This tutorial will provide a brief overview of the core concepts and functionality of Tensorflow. This tutorial will cover the following:

What is Tensorflow
How to input data
How to perform computations
How to create variables
How to train a neural network for a simple regression problem
Tips and tricks

import tensorflow as tf
import numpy as np
import matplotlib.pyplot as plt
import matplotlib.cm as cm
import matplotlib.patches as mpatches

def tf_reset():
    try:
        sess.close()
    except:
        pass
    tf.reset_default_graph()
    return tf.Session()

0. What is Tensorflow

Tensorflow is a framework to define a series of computations. You define inputs, what operations should be performed, and then Tensorflow will compute the outputs for you.

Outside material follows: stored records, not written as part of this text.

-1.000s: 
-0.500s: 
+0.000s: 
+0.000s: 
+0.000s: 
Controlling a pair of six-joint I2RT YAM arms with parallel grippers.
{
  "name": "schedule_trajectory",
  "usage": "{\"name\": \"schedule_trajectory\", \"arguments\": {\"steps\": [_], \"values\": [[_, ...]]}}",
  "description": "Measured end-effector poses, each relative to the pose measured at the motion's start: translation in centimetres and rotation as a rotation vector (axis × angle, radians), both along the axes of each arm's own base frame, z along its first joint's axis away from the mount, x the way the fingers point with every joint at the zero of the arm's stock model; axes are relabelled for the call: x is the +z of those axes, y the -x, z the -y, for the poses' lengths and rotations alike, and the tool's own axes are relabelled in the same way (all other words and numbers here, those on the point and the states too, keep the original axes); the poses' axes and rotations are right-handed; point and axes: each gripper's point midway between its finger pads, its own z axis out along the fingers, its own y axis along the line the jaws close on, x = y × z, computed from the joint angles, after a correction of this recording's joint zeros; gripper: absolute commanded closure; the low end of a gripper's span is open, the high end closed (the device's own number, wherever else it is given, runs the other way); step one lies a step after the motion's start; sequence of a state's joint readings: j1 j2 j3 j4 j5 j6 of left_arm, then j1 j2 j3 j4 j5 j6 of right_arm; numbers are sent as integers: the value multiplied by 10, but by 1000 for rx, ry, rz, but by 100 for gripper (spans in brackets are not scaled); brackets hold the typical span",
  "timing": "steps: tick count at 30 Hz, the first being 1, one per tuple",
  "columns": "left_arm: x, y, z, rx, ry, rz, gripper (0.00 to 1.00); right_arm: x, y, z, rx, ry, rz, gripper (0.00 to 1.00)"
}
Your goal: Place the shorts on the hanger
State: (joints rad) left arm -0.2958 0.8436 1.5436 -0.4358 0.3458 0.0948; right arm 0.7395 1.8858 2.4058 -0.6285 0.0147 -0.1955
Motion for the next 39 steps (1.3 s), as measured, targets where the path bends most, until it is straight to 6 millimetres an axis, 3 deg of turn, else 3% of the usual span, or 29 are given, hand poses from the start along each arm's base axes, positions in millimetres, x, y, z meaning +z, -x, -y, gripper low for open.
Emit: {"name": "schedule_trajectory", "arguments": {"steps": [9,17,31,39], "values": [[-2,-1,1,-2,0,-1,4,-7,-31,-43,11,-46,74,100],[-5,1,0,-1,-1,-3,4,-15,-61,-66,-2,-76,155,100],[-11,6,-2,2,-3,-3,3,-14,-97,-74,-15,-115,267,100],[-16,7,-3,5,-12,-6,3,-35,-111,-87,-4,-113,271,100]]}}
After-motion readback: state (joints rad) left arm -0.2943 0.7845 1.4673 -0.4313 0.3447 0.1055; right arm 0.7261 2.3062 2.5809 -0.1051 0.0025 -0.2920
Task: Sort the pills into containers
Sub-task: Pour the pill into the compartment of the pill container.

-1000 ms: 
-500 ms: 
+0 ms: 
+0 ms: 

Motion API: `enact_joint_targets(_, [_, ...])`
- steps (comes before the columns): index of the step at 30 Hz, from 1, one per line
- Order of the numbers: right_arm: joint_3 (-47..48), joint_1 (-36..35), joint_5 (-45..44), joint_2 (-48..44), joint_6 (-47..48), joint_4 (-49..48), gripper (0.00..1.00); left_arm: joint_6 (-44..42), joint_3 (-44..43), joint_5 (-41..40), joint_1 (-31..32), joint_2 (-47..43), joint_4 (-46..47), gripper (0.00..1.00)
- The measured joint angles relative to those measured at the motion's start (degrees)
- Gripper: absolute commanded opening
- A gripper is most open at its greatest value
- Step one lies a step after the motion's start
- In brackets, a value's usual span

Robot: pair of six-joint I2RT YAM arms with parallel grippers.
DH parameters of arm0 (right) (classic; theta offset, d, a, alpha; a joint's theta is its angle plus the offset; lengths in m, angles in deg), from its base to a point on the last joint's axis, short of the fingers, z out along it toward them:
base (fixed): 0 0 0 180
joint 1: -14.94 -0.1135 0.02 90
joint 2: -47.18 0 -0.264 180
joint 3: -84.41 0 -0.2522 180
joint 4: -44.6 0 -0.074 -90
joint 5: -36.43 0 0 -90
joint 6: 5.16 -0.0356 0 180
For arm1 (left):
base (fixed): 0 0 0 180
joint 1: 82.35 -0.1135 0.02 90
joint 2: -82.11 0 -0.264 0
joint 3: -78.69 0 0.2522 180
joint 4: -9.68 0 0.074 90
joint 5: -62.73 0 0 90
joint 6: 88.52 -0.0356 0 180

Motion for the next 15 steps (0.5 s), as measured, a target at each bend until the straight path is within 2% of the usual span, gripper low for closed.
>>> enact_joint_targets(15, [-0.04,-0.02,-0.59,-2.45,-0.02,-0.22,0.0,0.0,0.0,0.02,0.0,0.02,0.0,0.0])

Below is a simple high-level example:

# create the session you'll work in
# you can think of this as a "blank piece of paper" that you'll be writing math on
sess = tf_reset()

# define your inputs
a = tf.constant(1.0)
b = tf.constant(2.0)

# do some operations
c = a + b

# get the result
c_run = sess.run(c)

print('c = {0}'.format(c_run))

c = 3.0

1. How to input data

Tensorflow has multiple ways for you to input data. One way is to have the inputs be constants:

sess = tf_reset()

# define your inputs
a = tf.constant(1.0)
b = tf.constant(2.0)

# do some operations
c = a + b

# get the result
c_run = sess.run(c)

print('c = {0}'.format(c_run))

c = 3.0

However, having our inputs be constants is inflexible. We want to be able to change what data we input at runtime. We can do this using placeholders:

sess = tf_reset()

# define your inputs
a = tf.placeholder(dtype=tf.float32, shape=[1], name='a_placeholder')
b = tf.placeholder(dtype=tf.float32, shape=[1], name='b_placeholder')

# do some operations
c = a + b

# get the result
c0_run = sess.run(c, feed_dict={a: [1.0], b: [2.0]})
c1_run = sess.run(c, feed_dict={a: [2.0], b: [4.0]})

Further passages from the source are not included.